By Corinne Murdock |
Thomas Freeland, an Arizona World War II veteran, finally received the honors due to him decades ago.
Freeland, a Merchant Marine veteran, received the Congressional Gold Medal late last month. It’s one of the highest honors an individual may receive, accounting for the Presidential Medal of Freedom.
Rep. Andy Biggs’ veteran services director, Lee Huff, told AZ Free News that Freeland’s entire family was present to witness him receive the medal. Huff and Department of Disabled American Veterans Commander Carl Fortner presented Freeland with the medal.
“When it was presented to him, he just teared up and could not speak,” said Huff. “He had his entire family at the event. Huge family, beautiful family.”
The delay came, in part, due to the fact that World War II-era merchant mariners were denied veteran status until 1988.
Although President Franklin D. Roosevelt recognized the bravery and sacrifice of those merchant mariners for undertaking the most “difficult and dangerous transportation job ever undertaken,” they were denied military benefits and other accolades.
While serving as general, President Dwight Eisenhower also commended the work of the merchant mariners.
“[E]very man in this Allied command is quick to express his admiration for the loyalty, courage, and fortitude of the officers and men of the Merchant Marine,” stated Eisenhower. “We count upon their efficiency and their utter devotion to duty as we do our own; they have never failed us.”
It wasn’t until 2020 that Congress passed the Merchant Mariners of World War II Congressional Gold Medal Act, empowering leadership to award those veterans for their service. Over 9,500 merchant mariners lost their lives in that war.

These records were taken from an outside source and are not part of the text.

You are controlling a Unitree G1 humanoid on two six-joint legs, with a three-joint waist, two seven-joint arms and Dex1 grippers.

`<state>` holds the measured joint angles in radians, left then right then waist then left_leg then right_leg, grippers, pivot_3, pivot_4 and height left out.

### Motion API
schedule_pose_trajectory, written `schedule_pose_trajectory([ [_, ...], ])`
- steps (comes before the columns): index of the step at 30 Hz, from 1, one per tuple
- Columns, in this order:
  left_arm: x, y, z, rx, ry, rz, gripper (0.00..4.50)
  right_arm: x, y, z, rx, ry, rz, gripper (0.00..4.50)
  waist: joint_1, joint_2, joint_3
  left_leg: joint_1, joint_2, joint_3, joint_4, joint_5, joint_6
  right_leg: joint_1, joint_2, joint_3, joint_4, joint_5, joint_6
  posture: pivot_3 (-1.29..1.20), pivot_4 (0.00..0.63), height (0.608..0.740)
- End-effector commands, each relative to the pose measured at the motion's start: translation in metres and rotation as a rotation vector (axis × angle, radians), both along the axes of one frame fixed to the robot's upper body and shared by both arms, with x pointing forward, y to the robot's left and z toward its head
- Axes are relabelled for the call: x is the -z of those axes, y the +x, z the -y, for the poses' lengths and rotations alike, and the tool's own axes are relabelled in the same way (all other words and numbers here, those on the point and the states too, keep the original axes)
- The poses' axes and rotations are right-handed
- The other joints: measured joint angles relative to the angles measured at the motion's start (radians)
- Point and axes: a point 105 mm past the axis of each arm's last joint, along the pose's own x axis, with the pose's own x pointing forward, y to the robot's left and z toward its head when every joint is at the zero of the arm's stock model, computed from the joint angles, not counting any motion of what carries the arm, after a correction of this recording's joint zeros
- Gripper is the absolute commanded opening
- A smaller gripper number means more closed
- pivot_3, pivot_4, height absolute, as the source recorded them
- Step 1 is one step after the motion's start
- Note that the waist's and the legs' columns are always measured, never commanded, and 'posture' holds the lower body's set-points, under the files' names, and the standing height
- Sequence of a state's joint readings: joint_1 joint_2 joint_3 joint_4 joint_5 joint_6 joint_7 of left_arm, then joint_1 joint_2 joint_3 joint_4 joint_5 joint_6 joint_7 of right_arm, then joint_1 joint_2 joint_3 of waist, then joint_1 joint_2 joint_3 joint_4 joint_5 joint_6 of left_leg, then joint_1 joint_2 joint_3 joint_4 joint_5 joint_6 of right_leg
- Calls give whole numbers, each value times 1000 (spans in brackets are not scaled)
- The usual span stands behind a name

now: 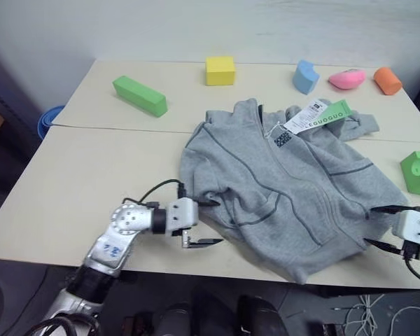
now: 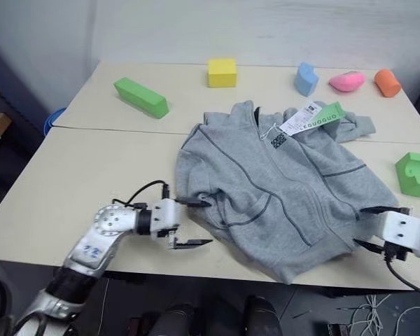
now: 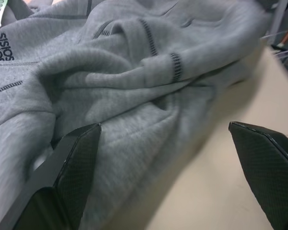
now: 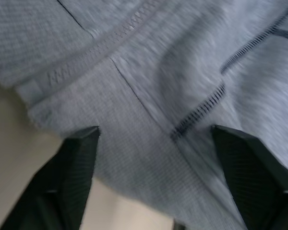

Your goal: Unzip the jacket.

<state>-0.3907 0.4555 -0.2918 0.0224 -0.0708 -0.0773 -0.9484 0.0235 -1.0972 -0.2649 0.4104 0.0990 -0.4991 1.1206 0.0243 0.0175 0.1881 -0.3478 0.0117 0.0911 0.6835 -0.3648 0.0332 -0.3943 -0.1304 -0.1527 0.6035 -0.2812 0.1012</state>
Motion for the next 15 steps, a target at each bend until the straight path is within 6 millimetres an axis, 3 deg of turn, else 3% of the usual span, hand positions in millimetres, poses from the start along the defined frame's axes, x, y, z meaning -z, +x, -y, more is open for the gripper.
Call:
schedule_pose_trajectory([
  [1, 5, 10, 8, -30, 29, 64, 4078, 8, -1, -6, -5, 38, -34, 2385, 0, -1, 0, 0, 0, 0, 0, 0, 0, 0, 0, 0, 0, 0, 0, 0, 150, 740],
  [8, 6, 16, 9, -87, -9, 59, 1888, 7, -3, -6, 30, 69, -38, 0, 0, -3, 0, 0, 0, -1, 1, 0, 1, 0, -1, -1, 1, 0, 0, 0, 150, 740],
  [13, 6, 7, 6, -43, -21, 30, 329, 0, -4, 10, 118, 42, -3, 0, 0, -3, 0, 0, 0, -1, 1, 0, 1, 1, -1, -1, 1, 0, 0, 0, 150, 740],
  [15, 1, -6, 9, 19, -78, -20, 33, -12, 0, 14, 193, 98, 42, 0, 0, -2, 0, 0, 0, -1, 1, 0, 1, 1, -1, -1, 1, 0, 0, 0, 150, 740],
])
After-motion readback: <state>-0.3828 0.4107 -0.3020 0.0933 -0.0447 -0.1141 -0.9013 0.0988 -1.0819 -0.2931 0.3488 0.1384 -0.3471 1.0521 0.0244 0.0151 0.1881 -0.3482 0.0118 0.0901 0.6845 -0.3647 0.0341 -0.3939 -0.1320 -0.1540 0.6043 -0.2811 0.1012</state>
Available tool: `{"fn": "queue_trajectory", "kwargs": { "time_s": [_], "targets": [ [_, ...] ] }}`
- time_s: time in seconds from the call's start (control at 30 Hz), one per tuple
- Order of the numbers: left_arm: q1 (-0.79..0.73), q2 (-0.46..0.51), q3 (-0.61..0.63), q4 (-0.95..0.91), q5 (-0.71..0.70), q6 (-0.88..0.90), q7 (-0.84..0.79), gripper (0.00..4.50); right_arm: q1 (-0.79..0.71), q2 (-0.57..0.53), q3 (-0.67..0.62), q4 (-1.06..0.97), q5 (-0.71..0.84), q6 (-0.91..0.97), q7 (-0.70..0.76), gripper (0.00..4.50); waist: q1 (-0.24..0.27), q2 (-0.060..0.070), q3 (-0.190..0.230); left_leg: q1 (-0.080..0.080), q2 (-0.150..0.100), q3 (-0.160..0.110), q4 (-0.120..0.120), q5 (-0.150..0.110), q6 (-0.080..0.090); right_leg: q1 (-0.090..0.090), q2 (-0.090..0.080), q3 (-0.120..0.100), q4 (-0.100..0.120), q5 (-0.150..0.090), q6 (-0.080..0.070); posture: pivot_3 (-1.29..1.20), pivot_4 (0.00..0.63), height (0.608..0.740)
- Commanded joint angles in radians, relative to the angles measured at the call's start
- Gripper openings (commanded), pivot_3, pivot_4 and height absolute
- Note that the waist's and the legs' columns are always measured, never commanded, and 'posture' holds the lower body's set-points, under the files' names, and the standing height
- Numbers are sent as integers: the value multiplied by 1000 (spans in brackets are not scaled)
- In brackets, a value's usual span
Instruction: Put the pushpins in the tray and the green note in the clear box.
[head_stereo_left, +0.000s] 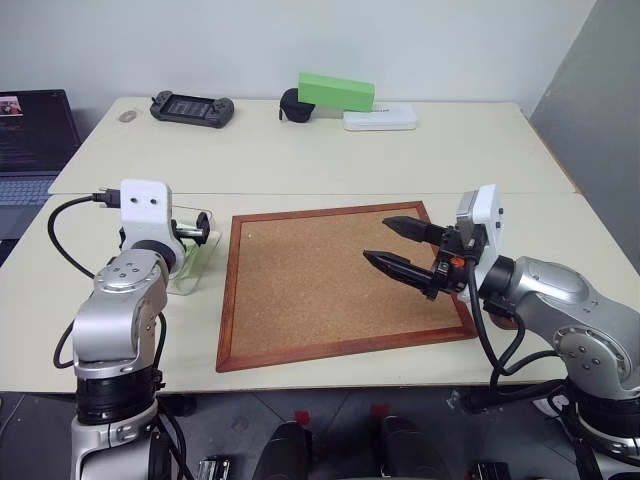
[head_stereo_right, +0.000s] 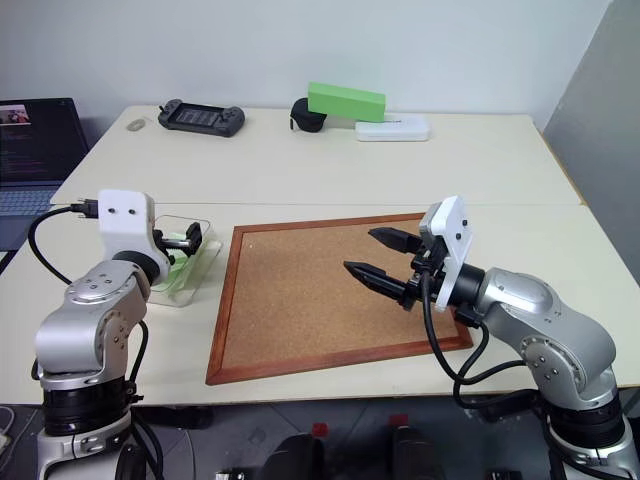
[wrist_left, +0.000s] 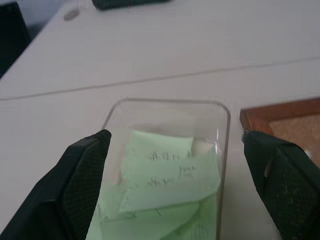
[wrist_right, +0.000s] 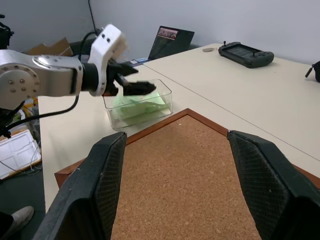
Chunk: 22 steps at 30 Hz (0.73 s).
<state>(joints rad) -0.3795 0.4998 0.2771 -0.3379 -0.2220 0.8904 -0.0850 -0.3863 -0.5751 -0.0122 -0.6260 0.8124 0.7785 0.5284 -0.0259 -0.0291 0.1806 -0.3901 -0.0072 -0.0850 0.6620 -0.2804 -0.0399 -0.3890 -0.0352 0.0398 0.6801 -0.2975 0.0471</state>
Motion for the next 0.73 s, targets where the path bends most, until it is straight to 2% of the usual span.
{"fn": "queue_trajectory", "kwargs": {
  "time_s": [0.03,0.1,0.3,0.4,0.53,0.73],
  "targets": [
    [53,-15,34,-145,-48,-57,-56,4461,-8,-1,-27,-46,19,-6,-10,3398,0,0,0,0,0,0,0,0,0,0,0,0,0,0,0,0,150,740],
    [82,-24,36,-185,-66,-74,-78,4461,6,8,-40,-58,4,-11,-46,3398,-1,0,0,0,0,0,0,0,0,0,0,0,0,0,0,0,150,740],
    [162,-102,-87,-226,-51,-169,-95,4461,183,94,-19,-101,-330,-75,-381,3398,9,0,0,0,0,-1,0,0,0,1,0,0,0,0,0,0,150,740],
    [225,-162,-134,-222,-22,-232,-74,4461,273,145,21,-93,-459,-104,-486,3398,13,0,0,0,-1,2,0,1,-2,0,-1,2,0,0,0,0,150,740],
    [294,-215,-160,-170,50,-332,-22,4461,380,218,76,-64,-593,-179,-561,3398,16,1,0,1,0,2,-1,2,-4,0,0,2,0,0,0,0,150,740],
    [350,-270,-195,-145,78,-394,-1,4461,452,303,124,-68,-684,-221,-598,3398,16,2,-1,5,0,3,-1,0,-1,3,1,3,1,0,0,0,150,740]
  ]
}}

“The feats and accomplishments of the Merchant Marine are deserving of broader public recognition. The United States will be forever grateful and indebted to these merchant mariners for their effective, reliable, and courageous transport of goods and resources in enemy territory throughout theaters of every variety in World War II. The goods and resources transported by the Merchant Marine saved thousands of lives and enabled the Allied Powers to claim victory in World War II. The Congressional Gold Medal would be an appropriate way to shed further light on the service of the merchant mariners in World War II and the instrumental role they played in winning that war. Many students of the Merchant Marine Academy lost their lives as they sailed through enemy-controlled waters or unloaded cargo in overseas combat areas, and, as a result, the United States Merchant Marine Academy is the only institution among the five Federal academies to be authorized to carry a battle standard as part of its color guard.”
Freeland joins two other Arizona veterans who received the Congressional Gold Medal recently. In May, two women from the 6888th Central Post Directory Battalion, or “Six-Triple-Eight” battalion, were awarded the honor for clearing years of backlogged mail, ensuring that loved ones’ letters made it to those serving overseas during World War II.